Gadis itu keluar dan pergi bersama ayah tirinya. Dodit memboncengi Julia menggunakan motor bututnya. Jika laku, motor itu pasti sudah dijual untuk modal judi.

Sepuluh menit kemudian, motor itu memasuki gerbang rumah besar milik Oman. Masuk ke dalam gerbang itu, membuat Julia merasa seperti masuk ke dalam penjara. Ya, dia akan terpenjara setelah menikah nanti.

"Ayo turun!" Dodit mengajak Julia masuk setelah memarkir motornya. 

"Selamat pagi, Nona Julia," sapa Kimo dengan ramah. Lalu ia menoleh ke arah Dodit. "Selamat pagi, Pak Dodit." Kimo menyapa laki-laki itu dengan tatapan dingin.

'Sialan! Cuma asisten saja berani bersikap kurang ajar. Lihat saja nanti saat aku menjadi besan Pak Oman. Kau akan aku pecat!' Dodit memaki dalam hati. Ia melangkah masuk, mengikuti Kimo yang membawa mereka menuju ruang makan.

"Selamat pagi, Sayang," sapa Oman saat Julia datang bersama Dodit. "Mari sarapan." Oman menunjuk kursi di samping kirinya.

Tubuh Julia menggigil mendengar kata sayang dari bibir laki-laki paruh baya itu. Ia pikir, laki-laki itulah yang akan menikahinya. Julia duduk di samping kiri dan Dodit duduk di samping Julia. Sementara di samping kanan Oman masih kosong.

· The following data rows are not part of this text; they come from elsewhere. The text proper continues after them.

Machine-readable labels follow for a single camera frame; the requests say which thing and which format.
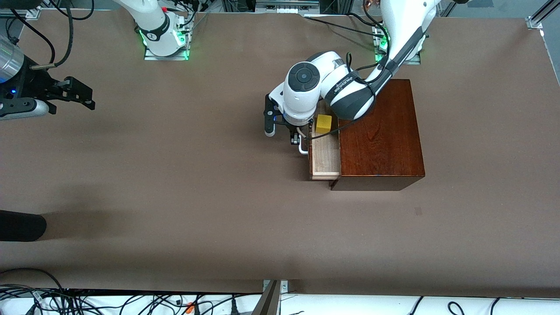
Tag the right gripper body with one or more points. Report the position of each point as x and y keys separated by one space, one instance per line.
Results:
x=38 y=84

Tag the yellow wooden block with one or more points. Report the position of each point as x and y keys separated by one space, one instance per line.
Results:
x=323 y=124

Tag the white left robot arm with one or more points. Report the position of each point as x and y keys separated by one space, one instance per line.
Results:
x=350 y=96

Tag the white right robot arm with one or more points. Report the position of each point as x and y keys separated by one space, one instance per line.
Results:
x=157 y=30

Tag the dark brown wooden cabinet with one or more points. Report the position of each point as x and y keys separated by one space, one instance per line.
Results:
x=385 y=144

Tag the brown table cover sheet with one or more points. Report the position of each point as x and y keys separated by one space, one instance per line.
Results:
x=218 y=227

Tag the black cylindrical object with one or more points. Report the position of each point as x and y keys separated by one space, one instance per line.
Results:
x=22 y=225

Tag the aluminium frame profile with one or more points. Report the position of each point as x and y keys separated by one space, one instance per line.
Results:
x=537 y=19
x=30 y=14

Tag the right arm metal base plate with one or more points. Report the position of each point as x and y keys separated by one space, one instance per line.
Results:
x=162 y=57

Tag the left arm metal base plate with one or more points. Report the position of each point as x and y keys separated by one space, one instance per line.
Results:
x=413 y=61

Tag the grey metal bracket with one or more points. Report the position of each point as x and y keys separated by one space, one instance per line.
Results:
x=267 y=302

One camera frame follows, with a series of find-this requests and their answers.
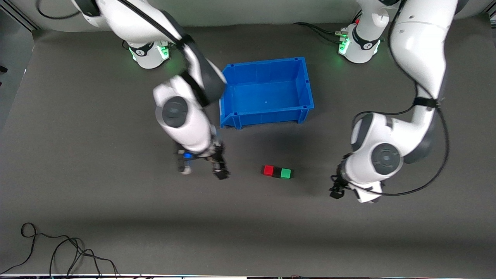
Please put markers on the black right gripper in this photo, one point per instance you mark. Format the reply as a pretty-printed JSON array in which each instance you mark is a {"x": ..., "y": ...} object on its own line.
[{"x": 217, "y": 159}]

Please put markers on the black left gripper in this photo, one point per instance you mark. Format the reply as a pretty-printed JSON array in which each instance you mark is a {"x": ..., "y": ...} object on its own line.
[{"x": 338, "y": 186}]

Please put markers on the small red cube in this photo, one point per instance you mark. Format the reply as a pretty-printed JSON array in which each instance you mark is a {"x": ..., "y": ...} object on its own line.
[{"x": 268, "y": 170}]

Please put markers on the small green cube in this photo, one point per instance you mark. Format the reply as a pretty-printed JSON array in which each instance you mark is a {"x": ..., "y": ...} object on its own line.
[{"x": 286, "y": 173}]

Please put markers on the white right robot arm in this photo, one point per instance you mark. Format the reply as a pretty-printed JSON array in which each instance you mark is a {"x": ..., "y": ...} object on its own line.
[{"x": 190, "y": 124}]

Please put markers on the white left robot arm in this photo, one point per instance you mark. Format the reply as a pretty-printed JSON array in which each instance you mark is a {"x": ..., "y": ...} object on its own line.
[{"x": 387, "y": 155}]

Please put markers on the small black cube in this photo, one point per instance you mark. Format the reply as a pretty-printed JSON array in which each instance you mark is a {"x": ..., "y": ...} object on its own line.
[{"x": 277, "y": 172}]

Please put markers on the dark grey table mat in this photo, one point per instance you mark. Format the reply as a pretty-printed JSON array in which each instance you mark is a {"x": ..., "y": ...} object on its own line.
[{"x": 232, "y": 224}]

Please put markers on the blue plastic storage bin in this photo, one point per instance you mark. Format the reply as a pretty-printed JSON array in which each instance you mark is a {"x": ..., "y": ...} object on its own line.
[{"x": 271, "y": 97}]

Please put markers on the black frame rail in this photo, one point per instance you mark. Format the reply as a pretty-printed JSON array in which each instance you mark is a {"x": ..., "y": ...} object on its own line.
[{"x": 21, "y": 17}]

Mereka semua sudah duduk, tapi acara sarapan belum dimulai. Seperti masih ada yang ditunggu oleh laki-laki itu. Sementara itu, Dodit yang jarang melihat makanan mewah, terus menelan saliva berkali-kali.  

Menu sarapan itu lebih cocok disebut makan besar. Ada udang bakar asam pedas, sate ayam, capcay, sop kambing, gulai ikan gurame. Makanan itu memenuhi meja makan panjang itu. Namun, Dodit menunggu pemilik rumah memersilakan terlebih dulu.